Take the line that has "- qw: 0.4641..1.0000" in it and every line after it to the end of the entries, and reproduce them exactly.

Start of Data records

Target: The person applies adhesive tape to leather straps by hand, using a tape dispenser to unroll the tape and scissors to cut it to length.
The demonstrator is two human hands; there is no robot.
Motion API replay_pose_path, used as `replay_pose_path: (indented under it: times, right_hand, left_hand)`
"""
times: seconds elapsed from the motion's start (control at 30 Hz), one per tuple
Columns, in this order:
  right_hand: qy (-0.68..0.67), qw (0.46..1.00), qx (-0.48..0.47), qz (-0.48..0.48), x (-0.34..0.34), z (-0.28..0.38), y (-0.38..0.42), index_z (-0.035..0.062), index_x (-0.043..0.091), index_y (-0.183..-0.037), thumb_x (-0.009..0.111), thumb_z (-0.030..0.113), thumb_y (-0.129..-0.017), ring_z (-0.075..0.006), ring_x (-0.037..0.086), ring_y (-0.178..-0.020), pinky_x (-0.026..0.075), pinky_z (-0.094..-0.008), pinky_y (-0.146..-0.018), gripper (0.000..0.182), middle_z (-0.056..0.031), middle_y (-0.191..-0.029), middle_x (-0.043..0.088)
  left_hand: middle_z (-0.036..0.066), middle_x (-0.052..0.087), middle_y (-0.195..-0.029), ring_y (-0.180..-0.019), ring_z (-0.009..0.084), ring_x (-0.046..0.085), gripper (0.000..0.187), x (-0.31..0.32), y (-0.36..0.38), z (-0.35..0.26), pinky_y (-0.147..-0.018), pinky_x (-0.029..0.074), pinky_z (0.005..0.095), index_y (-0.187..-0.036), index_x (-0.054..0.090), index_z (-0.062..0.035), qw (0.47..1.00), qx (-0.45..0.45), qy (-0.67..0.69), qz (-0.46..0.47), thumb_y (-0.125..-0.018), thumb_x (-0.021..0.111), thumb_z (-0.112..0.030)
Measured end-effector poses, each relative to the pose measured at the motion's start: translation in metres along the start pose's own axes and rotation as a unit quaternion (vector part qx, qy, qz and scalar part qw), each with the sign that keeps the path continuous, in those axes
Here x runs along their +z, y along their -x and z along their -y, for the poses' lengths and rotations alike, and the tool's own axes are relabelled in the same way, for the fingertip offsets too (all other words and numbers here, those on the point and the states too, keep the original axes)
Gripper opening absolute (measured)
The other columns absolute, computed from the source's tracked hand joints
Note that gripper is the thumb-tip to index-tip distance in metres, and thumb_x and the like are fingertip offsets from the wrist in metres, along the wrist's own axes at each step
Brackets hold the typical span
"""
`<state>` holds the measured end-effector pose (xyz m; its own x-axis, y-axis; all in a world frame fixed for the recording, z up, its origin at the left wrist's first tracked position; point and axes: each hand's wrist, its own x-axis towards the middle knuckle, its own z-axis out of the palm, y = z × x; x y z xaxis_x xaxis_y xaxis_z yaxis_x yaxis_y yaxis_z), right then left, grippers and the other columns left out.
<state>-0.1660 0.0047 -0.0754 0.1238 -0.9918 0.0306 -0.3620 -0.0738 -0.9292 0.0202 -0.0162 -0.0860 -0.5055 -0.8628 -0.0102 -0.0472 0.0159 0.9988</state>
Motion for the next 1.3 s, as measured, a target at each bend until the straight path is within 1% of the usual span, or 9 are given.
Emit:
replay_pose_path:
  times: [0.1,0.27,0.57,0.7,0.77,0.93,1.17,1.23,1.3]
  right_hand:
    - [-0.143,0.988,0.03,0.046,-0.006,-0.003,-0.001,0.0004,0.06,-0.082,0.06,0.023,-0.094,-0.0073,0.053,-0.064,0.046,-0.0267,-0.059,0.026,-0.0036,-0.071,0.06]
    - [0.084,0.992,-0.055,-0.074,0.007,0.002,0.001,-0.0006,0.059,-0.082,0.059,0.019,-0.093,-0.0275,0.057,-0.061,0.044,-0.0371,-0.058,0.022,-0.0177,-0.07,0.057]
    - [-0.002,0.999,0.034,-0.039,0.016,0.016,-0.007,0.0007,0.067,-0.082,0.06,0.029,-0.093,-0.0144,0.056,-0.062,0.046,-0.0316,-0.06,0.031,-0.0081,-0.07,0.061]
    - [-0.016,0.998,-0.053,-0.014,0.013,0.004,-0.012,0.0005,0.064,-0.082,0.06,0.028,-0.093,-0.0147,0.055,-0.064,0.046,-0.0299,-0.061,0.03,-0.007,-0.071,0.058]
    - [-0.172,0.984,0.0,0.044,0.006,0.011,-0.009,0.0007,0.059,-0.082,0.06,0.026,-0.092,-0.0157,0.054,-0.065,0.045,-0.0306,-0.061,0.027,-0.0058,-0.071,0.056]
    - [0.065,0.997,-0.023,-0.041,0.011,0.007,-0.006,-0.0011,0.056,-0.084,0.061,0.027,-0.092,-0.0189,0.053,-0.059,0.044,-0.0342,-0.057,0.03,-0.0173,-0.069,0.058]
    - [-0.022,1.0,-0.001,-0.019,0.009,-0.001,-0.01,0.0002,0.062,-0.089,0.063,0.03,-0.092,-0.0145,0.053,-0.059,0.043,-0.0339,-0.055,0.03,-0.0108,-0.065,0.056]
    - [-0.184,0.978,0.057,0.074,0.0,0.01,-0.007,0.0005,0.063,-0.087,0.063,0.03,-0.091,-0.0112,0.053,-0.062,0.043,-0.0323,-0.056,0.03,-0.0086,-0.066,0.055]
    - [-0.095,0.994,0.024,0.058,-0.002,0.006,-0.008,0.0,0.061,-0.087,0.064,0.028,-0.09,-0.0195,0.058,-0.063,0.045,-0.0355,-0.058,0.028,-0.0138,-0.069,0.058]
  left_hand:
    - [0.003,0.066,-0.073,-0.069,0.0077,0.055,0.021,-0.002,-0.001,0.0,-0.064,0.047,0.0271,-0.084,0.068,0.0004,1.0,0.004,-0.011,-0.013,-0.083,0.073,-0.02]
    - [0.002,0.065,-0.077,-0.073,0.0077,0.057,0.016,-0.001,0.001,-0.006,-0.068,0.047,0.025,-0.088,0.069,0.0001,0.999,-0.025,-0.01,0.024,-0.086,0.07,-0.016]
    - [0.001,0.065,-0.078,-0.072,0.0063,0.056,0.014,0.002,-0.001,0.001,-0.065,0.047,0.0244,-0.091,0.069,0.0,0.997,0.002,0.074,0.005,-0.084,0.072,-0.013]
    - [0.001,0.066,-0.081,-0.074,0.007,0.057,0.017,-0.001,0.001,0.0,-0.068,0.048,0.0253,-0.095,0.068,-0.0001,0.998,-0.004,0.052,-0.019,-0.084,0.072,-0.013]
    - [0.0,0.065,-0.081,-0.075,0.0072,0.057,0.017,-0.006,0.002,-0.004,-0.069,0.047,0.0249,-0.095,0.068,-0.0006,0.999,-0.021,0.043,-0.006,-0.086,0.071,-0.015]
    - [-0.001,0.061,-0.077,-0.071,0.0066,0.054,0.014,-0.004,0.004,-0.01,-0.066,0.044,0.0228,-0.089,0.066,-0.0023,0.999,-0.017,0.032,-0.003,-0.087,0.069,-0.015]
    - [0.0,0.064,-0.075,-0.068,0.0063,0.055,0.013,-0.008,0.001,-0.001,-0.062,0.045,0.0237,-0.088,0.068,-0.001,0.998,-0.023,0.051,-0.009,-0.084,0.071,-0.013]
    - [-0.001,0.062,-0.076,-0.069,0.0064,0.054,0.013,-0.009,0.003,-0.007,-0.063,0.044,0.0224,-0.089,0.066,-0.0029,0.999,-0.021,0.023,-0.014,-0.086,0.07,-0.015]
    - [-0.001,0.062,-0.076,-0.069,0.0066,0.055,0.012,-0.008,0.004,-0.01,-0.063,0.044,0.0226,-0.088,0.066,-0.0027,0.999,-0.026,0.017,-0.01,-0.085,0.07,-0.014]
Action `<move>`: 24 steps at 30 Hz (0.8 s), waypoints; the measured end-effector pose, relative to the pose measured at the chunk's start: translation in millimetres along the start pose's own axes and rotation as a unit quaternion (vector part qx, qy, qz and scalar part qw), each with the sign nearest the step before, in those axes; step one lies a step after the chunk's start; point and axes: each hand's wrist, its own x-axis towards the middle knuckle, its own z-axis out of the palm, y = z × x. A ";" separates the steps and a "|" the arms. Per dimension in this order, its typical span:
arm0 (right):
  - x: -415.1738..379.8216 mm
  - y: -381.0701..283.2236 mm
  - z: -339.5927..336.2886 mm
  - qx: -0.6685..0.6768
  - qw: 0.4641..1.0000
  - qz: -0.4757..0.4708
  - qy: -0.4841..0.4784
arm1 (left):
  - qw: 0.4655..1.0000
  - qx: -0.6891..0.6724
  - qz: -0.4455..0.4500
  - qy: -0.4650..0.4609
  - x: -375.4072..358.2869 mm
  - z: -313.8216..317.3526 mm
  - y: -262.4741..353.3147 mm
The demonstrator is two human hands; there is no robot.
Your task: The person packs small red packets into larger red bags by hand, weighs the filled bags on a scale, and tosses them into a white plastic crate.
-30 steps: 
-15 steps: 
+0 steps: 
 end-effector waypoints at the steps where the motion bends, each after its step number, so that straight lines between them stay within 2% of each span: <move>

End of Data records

### Output for this task:
  - qw: 0.4641..1.0000
  - qz: -0.4757..0.4708
  - qy: -0.4841..0.4784
arm1 (left):
  - qw: 0.4655..1.0000
  - qx: -0.6891..0.6724
  - qz: -0.4455..0.4500
  - qy: -0.4650..0.4609
  - x: -375.4072..358.2869 mm
  - z: -313.8216..317.3526 mm
  - y: -262.4741..353.3147 mm
The demonstrator is two human hands; there is no robot.
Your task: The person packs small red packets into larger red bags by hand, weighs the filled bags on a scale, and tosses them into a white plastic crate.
-30 steps: 
-15 steps: 
+0 steps: 
 end-effector waypoints at the steps where the motion bends, each after its step number, so that straight lines between them stay within 2% of each span: <move>

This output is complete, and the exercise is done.